Fue solamente un instante, pero fue suficiente para poderme recrear con el intenso azul purísima del cielo que nos cubría, que liberado de nubes aquella mañana, dejó asomar por encima del murallón musulmán, en mágico instante, los rayos del débil y casi pudoroso sol de enero, que bañaron mi cara casi pidiendo perdón, aunque queriendo combatir, eso sí, el intenso frío que hacía, que me castigaba con crueldad ante la osadía cometida al detenerme allí en medio profanando con mi presencia la íntima amanecida.
Sobreponiéndome a aquellos instantes de plácida contemplación me introduje en el Barrio de Santa Cruz, vacío de visitantes a esas intempestivas horas… y hermoso precisamente por eso, llegando a la Plaza de la Alianza cuando ya sacaban los veladores a la terraza del Café del mismo nombre, donde al poco servirían cafetitos y cruasanes a los privilegiados turistas que quisieran desayunar contemplando la Giralda sobresaliendo por encima del viejo caserío.

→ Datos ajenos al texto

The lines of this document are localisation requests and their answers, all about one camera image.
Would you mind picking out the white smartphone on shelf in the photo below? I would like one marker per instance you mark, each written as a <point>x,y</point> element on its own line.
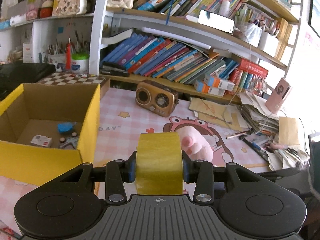
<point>216,21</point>

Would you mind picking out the grey toy car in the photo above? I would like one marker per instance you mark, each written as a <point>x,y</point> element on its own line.
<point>69,143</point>

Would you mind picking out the orange white box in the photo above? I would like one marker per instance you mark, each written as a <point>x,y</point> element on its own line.
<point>216,82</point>
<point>200,86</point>

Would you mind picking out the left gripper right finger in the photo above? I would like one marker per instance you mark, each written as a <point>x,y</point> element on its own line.
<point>200,173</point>

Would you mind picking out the yellow tape roll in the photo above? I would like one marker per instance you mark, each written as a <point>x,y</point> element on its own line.
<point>159,164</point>

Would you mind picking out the orange white box lower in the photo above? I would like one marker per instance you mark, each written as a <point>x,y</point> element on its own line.
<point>200,86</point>

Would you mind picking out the black Yamaha keyboard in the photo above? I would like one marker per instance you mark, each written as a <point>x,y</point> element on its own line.
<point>14,74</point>

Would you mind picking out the pink plush paw toy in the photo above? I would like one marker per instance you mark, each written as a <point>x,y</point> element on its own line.
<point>194,144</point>

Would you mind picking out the stack of papers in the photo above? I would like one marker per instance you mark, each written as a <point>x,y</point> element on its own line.
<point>275,135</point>

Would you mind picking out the red hanging tassel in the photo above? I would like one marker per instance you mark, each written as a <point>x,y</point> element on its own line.
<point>68,54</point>

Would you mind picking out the pink phone stand cup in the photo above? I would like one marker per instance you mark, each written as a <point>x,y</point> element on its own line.
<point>278,96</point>

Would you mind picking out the green lid white tub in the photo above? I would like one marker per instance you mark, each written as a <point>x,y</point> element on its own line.
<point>80,63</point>

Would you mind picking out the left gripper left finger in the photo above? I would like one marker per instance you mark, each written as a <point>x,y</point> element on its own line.
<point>117,173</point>

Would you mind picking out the orange white box upper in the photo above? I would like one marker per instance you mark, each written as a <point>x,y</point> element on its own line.
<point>216,82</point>

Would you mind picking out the yellow cardboard box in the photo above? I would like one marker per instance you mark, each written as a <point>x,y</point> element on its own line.
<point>34,108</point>

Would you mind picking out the pink printed table mat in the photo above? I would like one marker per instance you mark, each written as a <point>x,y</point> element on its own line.
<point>121,123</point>

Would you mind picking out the white staples box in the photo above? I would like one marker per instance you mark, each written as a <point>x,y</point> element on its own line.
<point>41,141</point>

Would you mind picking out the wooden chessboard box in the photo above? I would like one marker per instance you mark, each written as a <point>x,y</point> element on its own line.
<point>60,78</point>

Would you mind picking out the black pen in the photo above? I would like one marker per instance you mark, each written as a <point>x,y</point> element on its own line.
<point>253,147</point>

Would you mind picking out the brown retro radio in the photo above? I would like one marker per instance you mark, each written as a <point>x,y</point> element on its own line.
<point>157,98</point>

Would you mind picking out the brown envelopes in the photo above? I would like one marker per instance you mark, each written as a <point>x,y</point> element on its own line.
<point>227,116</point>

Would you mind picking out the blue object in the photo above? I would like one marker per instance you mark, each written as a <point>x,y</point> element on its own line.
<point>66,127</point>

Pero yo llegué más lejos, arribando por quebradas y estrechas callejuelas al antiguo caserón del hospital-asilo de Venerables Sacerdotes, fundado por Justino de Neve allá por el año de nuestro Señor de 1675 y adquirido por la Fundación Focus-Abengoa a finales del siglo pasado. Aquel día albergaba entre sus añejos muros la exposición titulada El rescate de la Bética Romana.

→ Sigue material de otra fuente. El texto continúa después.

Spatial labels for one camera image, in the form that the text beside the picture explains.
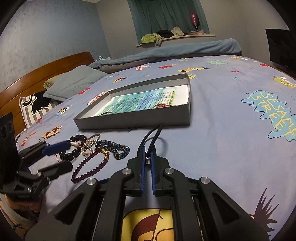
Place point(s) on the grey shallow cardboard box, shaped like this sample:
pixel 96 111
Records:
pixel 178 115

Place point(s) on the grey-blue pillow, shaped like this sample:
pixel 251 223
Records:
pixel 71 83

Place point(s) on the red bead jewelry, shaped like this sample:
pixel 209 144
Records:
pixel 161 105

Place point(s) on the blue cartoon bed sheet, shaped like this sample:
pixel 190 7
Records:
pixel 241 133

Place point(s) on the yellow-green pillow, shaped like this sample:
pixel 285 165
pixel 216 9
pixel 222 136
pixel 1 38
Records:
pixel 50 82

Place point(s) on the beige cloth on sill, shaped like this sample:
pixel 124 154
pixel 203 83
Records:
pixel 177 32

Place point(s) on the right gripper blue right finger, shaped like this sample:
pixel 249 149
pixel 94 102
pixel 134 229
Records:
pixel 153 170

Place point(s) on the black cloth on sill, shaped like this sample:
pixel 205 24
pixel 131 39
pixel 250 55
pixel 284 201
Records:
pixel 165 33

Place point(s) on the blue folded blanket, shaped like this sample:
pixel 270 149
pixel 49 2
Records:
pixel 158 54

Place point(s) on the green cloth on sill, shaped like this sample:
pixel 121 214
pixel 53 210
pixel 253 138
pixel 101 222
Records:
pixel 152 38

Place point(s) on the black monitor screen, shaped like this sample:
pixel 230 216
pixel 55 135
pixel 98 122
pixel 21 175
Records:
pixel 281 45

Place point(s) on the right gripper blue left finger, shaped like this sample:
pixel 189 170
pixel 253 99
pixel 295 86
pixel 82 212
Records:
pixel 142 174

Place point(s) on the striped black white pillow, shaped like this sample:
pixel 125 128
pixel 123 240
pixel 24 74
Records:
pixel 35 106

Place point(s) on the person's left hand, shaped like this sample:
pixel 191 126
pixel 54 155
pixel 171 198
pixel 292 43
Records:
pixel 23 206

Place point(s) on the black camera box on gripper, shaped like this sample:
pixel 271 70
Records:
pixel 7 136

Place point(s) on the wooden headboard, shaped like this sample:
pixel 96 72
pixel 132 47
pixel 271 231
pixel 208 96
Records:
pixel 33 82

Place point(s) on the wooden window sill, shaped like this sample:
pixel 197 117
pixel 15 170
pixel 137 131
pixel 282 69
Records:
pixel 180 40

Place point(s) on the pink balloon on stick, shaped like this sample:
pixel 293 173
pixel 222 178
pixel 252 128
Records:
pixel 195 20

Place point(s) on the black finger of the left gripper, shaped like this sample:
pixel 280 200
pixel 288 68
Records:
pixel 54 171

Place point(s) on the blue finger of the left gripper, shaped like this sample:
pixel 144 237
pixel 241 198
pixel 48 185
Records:
pixel 56 148

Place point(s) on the teal curtain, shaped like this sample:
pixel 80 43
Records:
pixel 151 16

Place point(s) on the printed paper sheet in box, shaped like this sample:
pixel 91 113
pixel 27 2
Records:
pixel 176 95

Y sin pensármelo mucho entré, zambulléndome al momento entre estatuas de emperadores, frisos conmemorativos de batallas náuticas, cabezas de patricios, monedas de oro y plata, ajuares funerarios, capiteles de derruidos templos e inclusos retratos de los mecenas del siglo XIX que favorecieron con sus fortunas el rescate de aquellos trozos del pasado.
Pero sobre todo me detuve ante el colosal mármol de la Venus de Itálica, recreándome en su sensual torso y sus esbeltos muslos, queriendo imaginar qué rostro podría tener aquella materialización de la diosa del amor romana y dónde se hallaría éste. Y desde luego ante el Efebo de Antequera, bronce que representa a un joven cuerpo varonil perfecto en sus proporciones y seguramente estímulo lujurioso para sus antiguos dueños… o dueñas.
Satisfecho salí de nuevo a la calle desandando mi camino pero colmado de una mañana de sosegada quietud que había hecho más hermoso si cabe este frío mes de enero que nuestro invierno sevillano nos estaba regalando.